The firm writes that Bitcoin’s volatility is higher than forex, gold, or silver and shows no sign of slowing down as 2021 is the second most volatile year to date.
Bitcoin Is an Environmental Disaster
The price of Bitcoin is directly correlated to its energy consumption, BoA analysts argue. “Should prices rise to $1mn, Bitcoin may turn into the world’s 5th largest emitter, surpassing Japan.”
This is a very debatable claim as the truth about the environmental impact of Bitcoin is much more complex and not as directly correlated to price.
Whales Dominate Crypto
BoA reports that 2.4% of addresses hold 95% of the Bitcoin supply while the rest are mostly empty, comparing this to the top 1 percent of Americans who hold 30% of all household wealth.
This number fails to consider that a majority of investors do not hold their own Bitcoin but often trust exchanges to do so.

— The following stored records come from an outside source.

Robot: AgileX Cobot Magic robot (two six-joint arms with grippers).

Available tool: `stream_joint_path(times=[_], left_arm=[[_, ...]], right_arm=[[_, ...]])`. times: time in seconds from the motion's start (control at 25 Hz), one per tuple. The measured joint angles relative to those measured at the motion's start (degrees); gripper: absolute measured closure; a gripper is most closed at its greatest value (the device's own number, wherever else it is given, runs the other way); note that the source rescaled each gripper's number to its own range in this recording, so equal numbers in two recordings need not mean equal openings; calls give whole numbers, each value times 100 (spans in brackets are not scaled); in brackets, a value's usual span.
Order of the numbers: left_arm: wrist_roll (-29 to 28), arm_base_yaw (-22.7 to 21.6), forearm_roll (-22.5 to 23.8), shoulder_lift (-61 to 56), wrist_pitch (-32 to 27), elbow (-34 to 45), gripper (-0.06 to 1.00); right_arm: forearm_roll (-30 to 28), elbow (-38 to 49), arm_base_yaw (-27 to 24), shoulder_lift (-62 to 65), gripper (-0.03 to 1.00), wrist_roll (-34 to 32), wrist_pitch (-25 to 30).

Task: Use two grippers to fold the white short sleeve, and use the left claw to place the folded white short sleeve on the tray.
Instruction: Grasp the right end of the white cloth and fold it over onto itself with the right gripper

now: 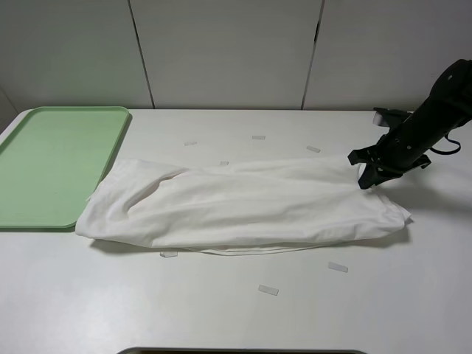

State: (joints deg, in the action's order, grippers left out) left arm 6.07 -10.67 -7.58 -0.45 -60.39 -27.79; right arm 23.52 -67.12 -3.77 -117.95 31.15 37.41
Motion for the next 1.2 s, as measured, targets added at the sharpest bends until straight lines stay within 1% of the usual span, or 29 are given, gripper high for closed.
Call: stream_joint_path(times=[0.12, 0.16, 0.2, 0.28, 0.32, 0.44, 0.52, 0.64, 0.76, 0.88, 1.04, 1.16, 1.2], left_arm=[[0, 0, 0, 0, 0, 0, -6], [0, 0, 0, 0, 0, 0, -6], [0, 0, 0, 0, 0, 0, -6], [0, 0, 0, 0, 0, 0, -6], [0, 0, 0, 0, 0, 0, -6], [0, 0, 0, 0, 0, 0, -6], [0, 0, 0, 0, 0, 0, -6], [0, 0, 0, 0, 0, 0, -6], [0, 0, 0, 0, 0, 0, -6], [0, 0, 0, 0, 0, 0, -6], [0, 0, 0, 0, 0, 0, -6], [0, 0, 0, 0, 0, 0, -6], [0, 0, 0, 0, 0, 0, -6]], right_arm=[[-235, 0, 94, 115, 97, -72, 42], [-540, 0, 259, 332, 97, -178, 88], [-699, 0, 363, 511, 97, -282, 129], [-811, 0, 445, 627, 97, -364, 188], [-1165, 0, 699, 954, 97, -642, 248], [-1645, 0, 1067, 1449, 97, -1131, 355], [-1788, 0, 1270, 1687, 97, -1475, 401], [-1779, 0, 1425, 1752, 97, -1743, 476], [-1531, 0, 1670, 1756, 97, -2090, 481], [-1253, 0, 1871, 1699, 97, -2354, 258], [-1073, 0, 2001, 1598, 97, -2608, 90], [-943, -9, 2152, 1432, 97, -2849, -8], [-864, -61, 2270, 1321, 97, -2980, -54]])
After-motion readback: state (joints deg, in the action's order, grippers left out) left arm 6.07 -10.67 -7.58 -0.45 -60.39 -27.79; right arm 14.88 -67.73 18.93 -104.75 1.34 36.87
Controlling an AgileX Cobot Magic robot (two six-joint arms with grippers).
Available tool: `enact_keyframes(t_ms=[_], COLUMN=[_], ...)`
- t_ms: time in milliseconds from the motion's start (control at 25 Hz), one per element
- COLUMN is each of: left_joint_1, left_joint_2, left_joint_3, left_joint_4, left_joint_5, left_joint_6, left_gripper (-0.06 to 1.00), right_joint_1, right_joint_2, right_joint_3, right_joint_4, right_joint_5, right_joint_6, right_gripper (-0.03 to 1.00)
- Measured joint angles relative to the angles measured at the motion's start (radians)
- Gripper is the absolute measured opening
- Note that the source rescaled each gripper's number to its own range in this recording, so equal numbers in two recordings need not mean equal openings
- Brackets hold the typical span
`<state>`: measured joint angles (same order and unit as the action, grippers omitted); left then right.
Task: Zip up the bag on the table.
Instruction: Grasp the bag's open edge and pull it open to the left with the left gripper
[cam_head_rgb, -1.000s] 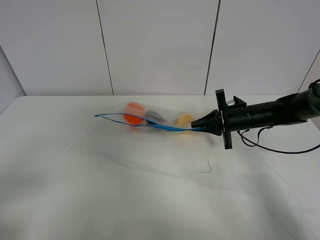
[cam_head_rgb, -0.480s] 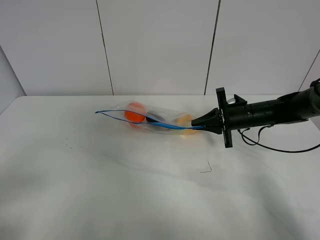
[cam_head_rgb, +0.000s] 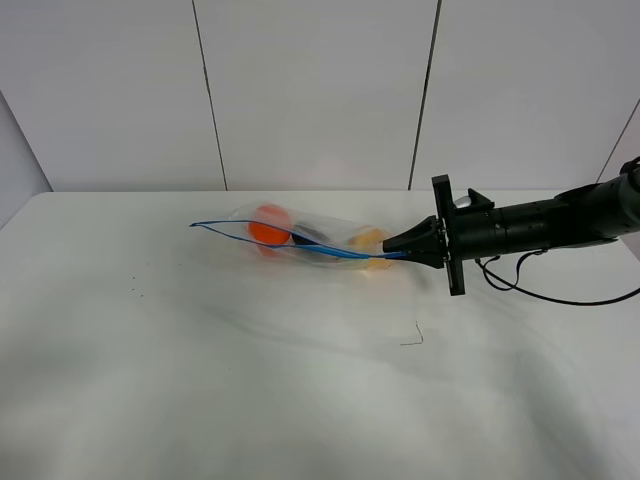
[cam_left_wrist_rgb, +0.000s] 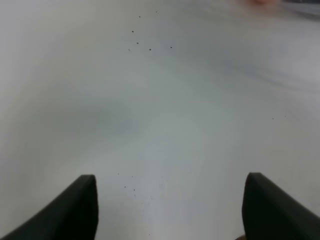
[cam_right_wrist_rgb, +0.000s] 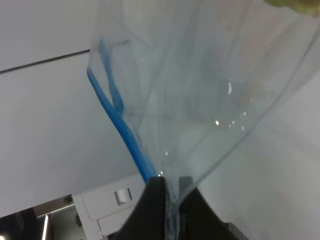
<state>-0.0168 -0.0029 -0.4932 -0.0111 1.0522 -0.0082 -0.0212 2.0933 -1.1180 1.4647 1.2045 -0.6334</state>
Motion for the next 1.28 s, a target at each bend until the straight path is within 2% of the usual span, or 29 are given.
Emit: enact_keyframes(t_ms=[120,240,520,600,680,880,1040,1160,1280], left_joint_1=[0.000,0.000,0.000,0.000,0.000,0.000,0.000,0.000,-0.004], left_joint_2=[0.002,0.071,0.481,0.599,0.693,0.870,0.978,1.071,1.173], left_joint_3=[-0.009,-0.078,-0.337,-0.405,-0.448,-0.483,-0.483,-0.483,-0.483], left_joint_4=[0.000,0.000,-0.002,-0.002,-0.002,-0.001,-0.001,-0.001,0.011], left_joint_5=[-0.004,-0.006,-0.024,-0.050,-0.106,-0.374,-0.662,-0.908,-1.157], left_joint_6=[0.000,0.000,0.008,0.057,0.152,0.528,0.821,0.962,1.062], left_gripper=[0.96,0.96,0.96,0.96,0.96,0.96,0.96,0.96,0.96], right_joint_1=[0.000,0.000,0.000,0.000,0.000,0.000,0.000,0.000,0.000], right_joint_2=[0.000,0.000,0.000,0.000,0.000,0.000,0.000,0.000,0.000], right_joint_3=[0.000,0.000,0.000,0.000,0.000,0.000,0.000,0.000,0.000], right_joint_4=[0.000,0.000,0.000,0.000,0.000,-0.001,-0.001,-0.001,-0.001], right_joint_5=[0.000,0.000,0.000,0.000,0.000,0.000,0.000,0.000,0.000], right_joint_6=[0.000,-0.001,-0.001,-0.001,-0.001,-0.001,-0.002,-0.003,-0.003], right_gripper=[0.00,0.00,0.00,0.00,0.00,0.00,0.00,0.00,0.00])
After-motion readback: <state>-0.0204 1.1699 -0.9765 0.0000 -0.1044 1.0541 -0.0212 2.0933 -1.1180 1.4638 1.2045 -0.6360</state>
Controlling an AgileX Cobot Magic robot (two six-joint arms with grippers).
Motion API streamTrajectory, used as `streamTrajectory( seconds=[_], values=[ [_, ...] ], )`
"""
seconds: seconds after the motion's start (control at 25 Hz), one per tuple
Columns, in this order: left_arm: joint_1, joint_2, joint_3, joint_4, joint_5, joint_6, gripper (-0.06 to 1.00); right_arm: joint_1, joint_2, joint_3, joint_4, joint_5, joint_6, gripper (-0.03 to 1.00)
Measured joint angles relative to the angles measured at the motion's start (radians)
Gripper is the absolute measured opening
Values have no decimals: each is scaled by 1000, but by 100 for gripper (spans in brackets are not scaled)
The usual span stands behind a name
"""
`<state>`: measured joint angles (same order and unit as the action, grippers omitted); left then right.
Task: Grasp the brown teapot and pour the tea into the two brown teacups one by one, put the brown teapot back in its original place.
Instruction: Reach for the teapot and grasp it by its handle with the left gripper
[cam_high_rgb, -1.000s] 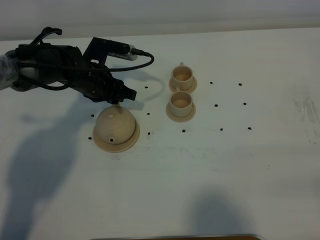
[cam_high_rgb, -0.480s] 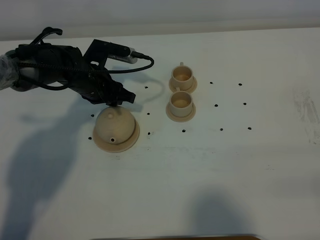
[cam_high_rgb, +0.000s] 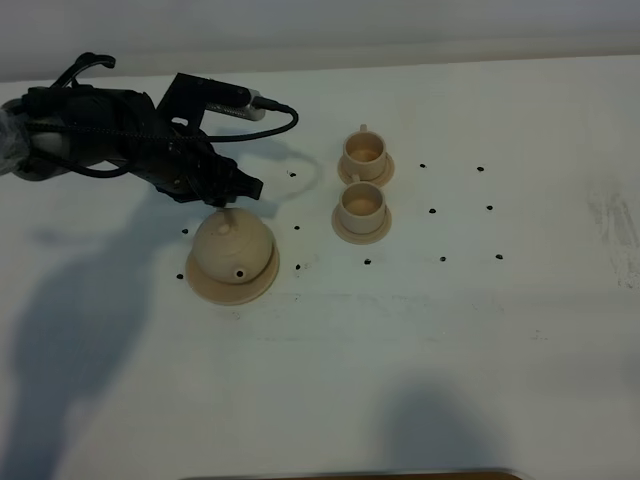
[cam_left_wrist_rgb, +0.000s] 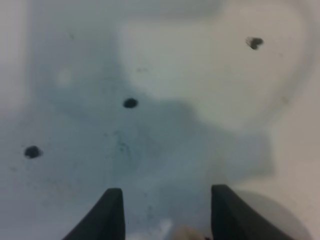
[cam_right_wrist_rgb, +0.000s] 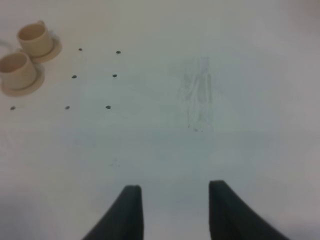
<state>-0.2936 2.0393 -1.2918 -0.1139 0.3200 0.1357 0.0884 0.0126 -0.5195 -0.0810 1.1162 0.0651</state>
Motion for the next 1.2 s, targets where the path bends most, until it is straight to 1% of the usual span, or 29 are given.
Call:
streamTrajectory(
  seconds=[0.44, 1.08, 1.2],
  values=[
    [14, -3, 0, 1, 12, 0, 46, 0, 0, 0, 0, 0, 0, 31],
    [14, -22, 0, 2, 79, 0, 46, 0, 0, 0, 0, 0, 0, 31],
    [14, -24, 0, 16, 91, -1, 46, 0, 0, 0, 0, 0, 0, 31]
  ],
)
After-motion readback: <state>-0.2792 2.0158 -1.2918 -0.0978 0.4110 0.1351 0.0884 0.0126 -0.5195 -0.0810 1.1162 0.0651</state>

The issue of calculating Bitcoin concentration through this metric is that one address isn’t necessarily one person. In the 2.4% number, these addresses can hold the funds of thousands of customers. This can work both ways as, similarly, there is no limitation of the accounts that one person can open. An active trader might use several addresses and leave some empty, for instance.
On-chain analytics firm Glassnode estimates the amount of Bitcoin held by each category of Bitcoin holders as the following (the numbers on the left represent BTC holdings):
Bitcoin Doesn’t Scale
BoA compares Bitcoin’s total output of roughly 300,000 transactions per day to Visa’s stated 236 million transactions per hour. As trading is supported by mining to ensure the settlement process, the Bitcoin network’s speed will always be capped, limiting its potential to scale.
This fails to take into account the effort to develop Bitcoin’s second layer through projects like Lightning Network, which effectively allows infinite transactions per second, limited only by the speed and capacity of nodes.
Additionally, Bitcoin transactions and Visa transactions are very different, and people do not use them for the same type of transactions.
In Citibank’s report, their analysts argued that comparing Bitcoin and Visa transactions was akin to comparing international trade transfers and buying cups of coffee. The two networks are used for very different purposes, and the value proposition of a decentralized blockchain network was not the same as a credit card company, nor does it pretend to be.
Bank of America Bullish on DeFi
Despite the scathing analysis of Bitcoin, the bank suggested that DeFi could “potentially be more disruptive than Bitcoin.”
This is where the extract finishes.